__To do__. Look through the lines below; wherever the word "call" appears, copy that line.

Start of Data for analysis

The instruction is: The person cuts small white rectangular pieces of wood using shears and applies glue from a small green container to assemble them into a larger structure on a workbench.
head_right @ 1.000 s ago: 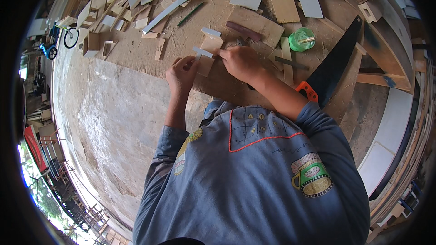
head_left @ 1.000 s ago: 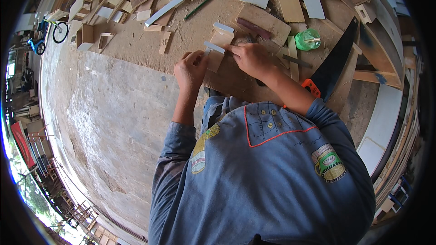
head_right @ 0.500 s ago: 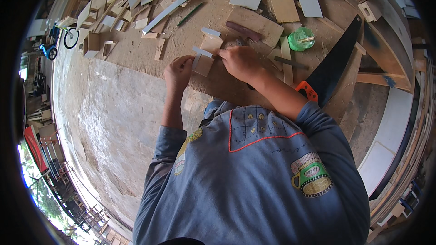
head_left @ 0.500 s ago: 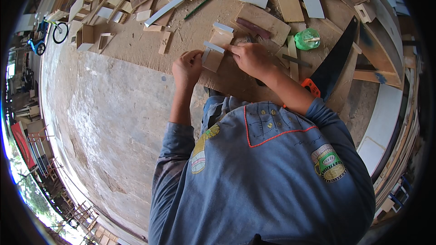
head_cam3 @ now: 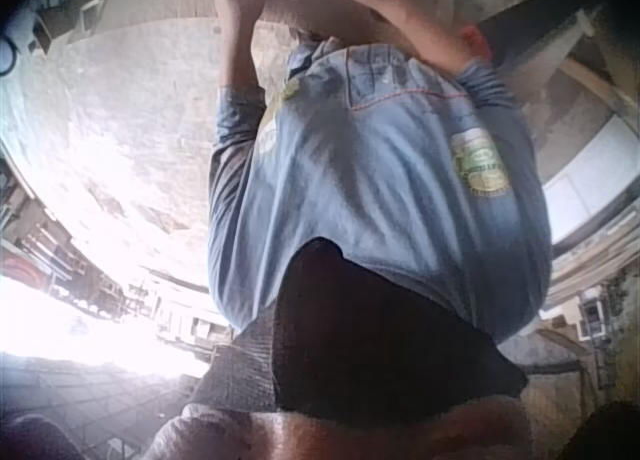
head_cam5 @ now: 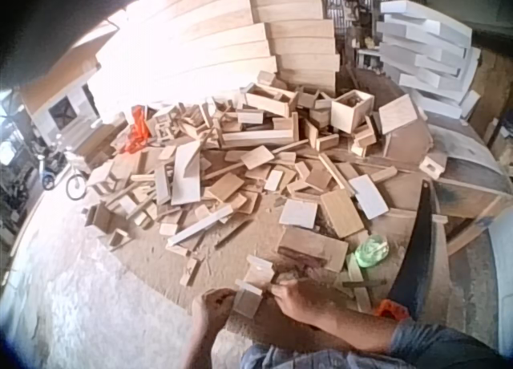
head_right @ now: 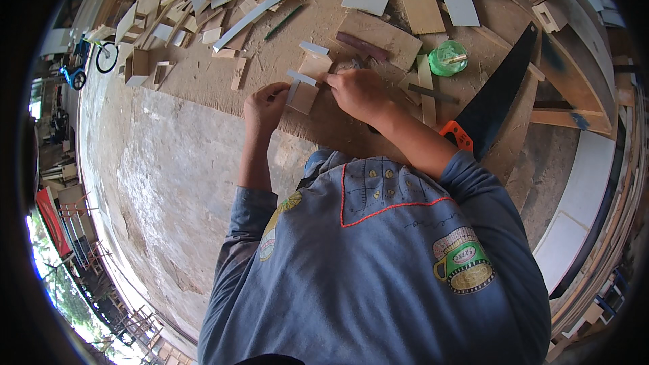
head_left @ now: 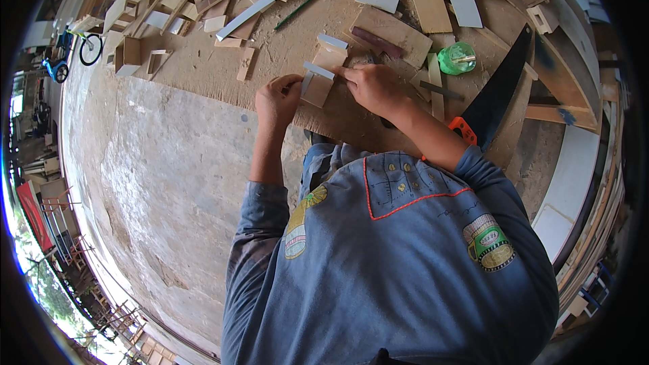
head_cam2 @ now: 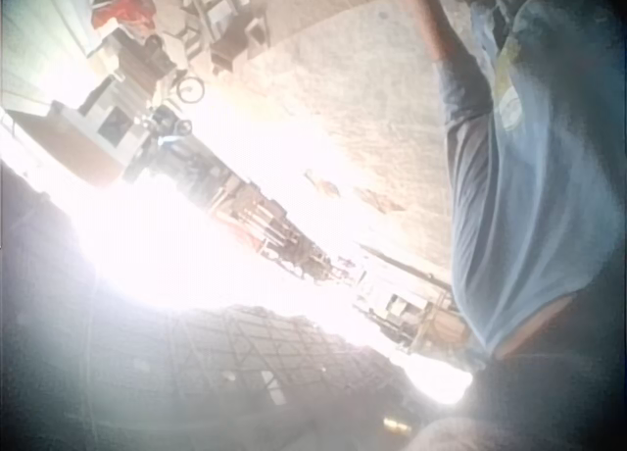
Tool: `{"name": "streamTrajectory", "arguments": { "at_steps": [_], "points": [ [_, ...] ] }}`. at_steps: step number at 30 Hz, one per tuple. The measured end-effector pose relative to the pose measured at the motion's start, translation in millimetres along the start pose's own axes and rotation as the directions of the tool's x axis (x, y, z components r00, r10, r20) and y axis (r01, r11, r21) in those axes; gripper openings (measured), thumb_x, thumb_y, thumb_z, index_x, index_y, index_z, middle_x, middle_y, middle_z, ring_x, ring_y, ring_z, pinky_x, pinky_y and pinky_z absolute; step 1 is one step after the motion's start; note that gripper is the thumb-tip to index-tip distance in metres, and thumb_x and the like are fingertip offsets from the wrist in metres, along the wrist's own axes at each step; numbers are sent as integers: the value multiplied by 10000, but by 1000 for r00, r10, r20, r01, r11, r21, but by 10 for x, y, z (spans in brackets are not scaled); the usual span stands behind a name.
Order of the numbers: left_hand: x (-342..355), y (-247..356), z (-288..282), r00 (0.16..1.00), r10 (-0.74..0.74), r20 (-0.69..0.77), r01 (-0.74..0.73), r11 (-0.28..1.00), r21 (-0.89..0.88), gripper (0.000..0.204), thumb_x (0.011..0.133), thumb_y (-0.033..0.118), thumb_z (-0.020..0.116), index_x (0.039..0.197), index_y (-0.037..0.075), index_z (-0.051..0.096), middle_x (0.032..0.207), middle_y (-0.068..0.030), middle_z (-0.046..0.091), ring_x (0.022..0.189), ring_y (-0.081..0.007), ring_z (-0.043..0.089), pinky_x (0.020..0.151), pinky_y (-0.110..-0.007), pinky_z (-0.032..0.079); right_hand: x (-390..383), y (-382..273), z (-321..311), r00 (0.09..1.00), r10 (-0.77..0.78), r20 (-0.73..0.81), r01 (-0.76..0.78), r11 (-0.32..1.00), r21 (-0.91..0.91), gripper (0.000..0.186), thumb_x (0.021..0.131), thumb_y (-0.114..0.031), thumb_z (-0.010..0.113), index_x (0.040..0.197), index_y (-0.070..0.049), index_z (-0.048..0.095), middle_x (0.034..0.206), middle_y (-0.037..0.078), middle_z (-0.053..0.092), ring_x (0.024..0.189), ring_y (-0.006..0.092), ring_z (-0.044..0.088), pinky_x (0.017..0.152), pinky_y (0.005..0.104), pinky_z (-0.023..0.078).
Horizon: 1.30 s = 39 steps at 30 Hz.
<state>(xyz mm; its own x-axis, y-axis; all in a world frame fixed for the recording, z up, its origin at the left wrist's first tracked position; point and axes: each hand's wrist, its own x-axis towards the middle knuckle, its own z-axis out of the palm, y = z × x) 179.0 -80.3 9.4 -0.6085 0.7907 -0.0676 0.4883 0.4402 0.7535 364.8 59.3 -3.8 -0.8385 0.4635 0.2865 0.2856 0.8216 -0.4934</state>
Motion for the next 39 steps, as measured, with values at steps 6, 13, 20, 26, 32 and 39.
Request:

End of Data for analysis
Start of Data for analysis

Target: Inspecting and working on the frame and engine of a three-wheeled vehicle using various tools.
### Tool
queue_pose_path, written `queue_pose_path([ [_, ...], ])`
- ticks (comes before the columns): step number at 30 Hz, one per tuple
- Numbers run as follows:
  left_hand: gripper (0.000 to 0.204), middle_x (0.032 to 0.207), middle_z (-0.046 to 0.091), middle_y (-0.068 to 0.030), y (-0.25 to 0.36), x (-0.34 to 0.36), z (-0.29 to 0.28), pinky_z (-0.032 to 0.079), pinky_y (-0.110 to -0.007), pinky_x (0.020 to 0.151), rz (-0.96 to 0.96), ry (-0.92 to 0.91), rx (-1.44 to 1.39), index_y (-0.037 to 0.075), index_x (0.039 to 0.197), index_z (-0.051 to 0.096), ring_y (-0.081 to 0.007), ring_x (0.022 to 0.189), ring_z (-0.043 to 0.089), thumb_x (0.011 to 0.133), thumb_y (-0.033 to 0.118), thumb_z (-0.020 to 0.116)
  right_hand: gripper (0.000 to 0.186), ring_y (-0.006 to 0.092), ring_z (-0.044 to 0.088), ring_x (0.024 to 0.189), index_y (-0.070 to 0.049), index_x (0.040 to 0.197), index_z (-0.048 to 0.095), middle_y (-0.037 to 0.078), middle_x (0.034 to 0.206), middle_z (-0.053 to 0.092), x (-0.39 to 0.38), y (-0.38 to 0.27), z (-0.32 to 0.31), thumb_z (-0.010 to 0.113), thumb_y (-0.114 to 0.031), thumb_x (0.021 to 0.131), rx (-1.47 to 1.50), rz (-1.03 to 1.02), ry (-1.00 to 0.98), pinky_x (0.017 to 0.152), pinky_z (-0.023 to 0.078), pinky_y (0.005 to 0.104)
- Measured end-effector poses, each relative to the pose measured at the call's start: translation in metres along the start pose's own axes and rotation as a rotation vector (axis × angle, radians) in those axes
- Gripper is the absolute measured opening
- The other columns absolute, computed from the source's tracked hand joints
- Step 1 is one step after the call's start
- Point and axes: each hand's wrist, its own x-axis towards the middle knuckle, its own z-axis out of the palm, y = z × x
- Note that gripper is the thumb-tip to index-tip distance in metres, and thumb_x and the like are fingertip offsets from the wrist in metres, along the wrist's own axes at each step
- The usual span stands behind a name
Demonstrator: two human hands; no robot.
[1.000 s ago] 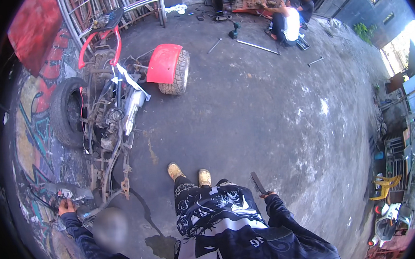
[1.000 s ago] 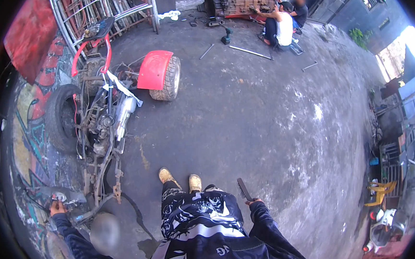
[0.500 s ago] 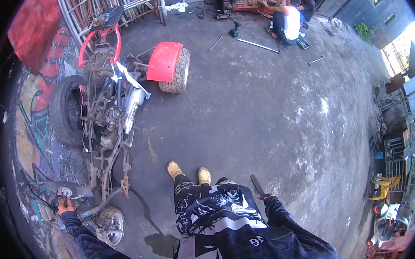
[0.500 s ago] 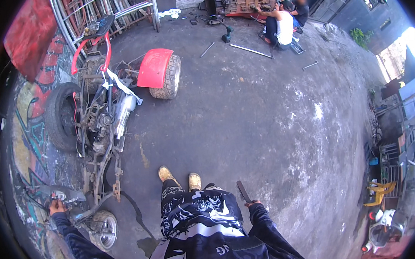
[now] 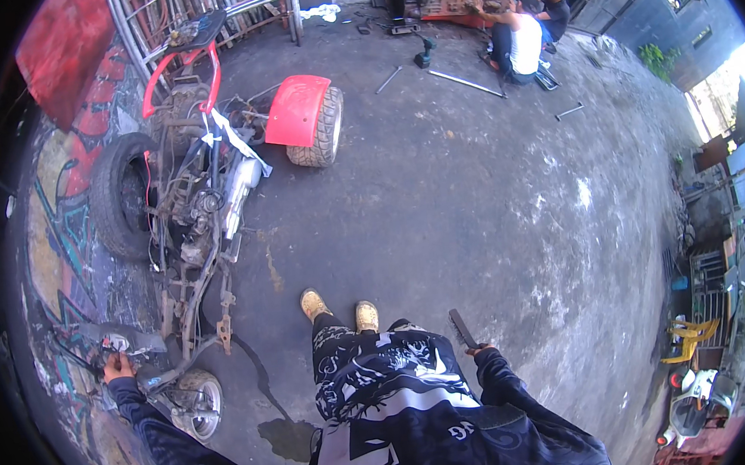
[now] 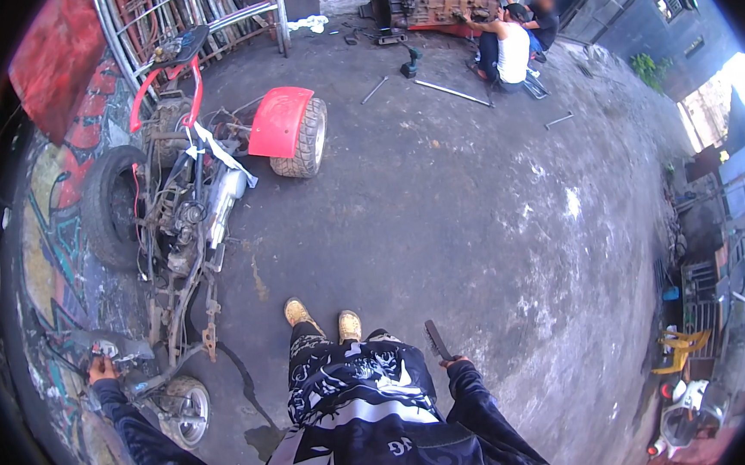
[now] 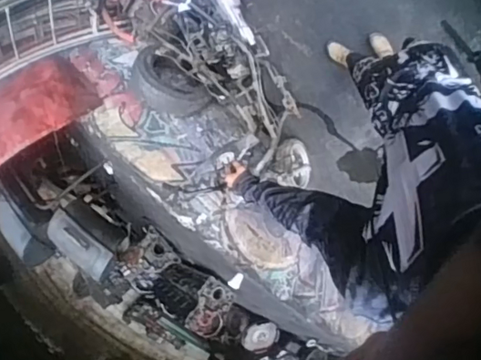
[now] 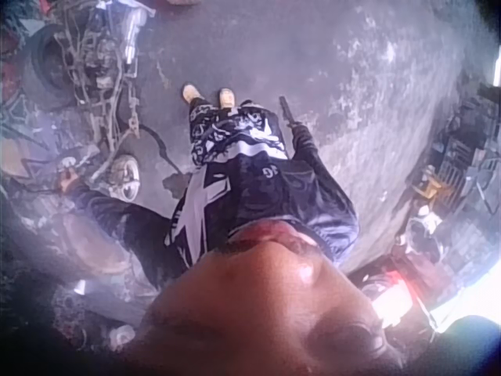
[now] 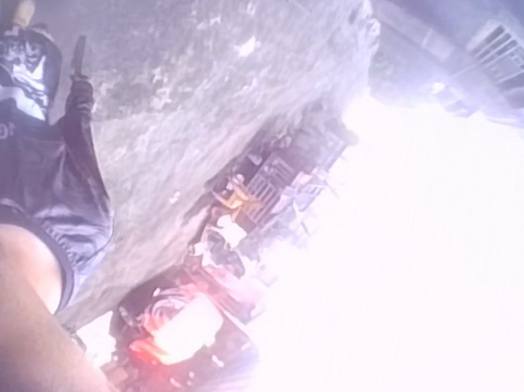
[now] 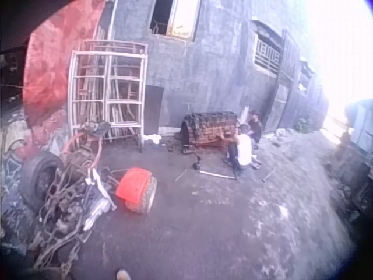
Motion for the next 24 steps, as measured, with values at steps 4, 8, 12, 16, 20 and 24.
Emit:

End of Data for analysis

__Result of the exercise__.
- Measured end-effector poses, each relative to the pose measured at the call's start: translation in metres along the start pose's own axes and rotation as a rotation vector (axis × angle, radians) in those axes
- Step 1 is one step after the call's start

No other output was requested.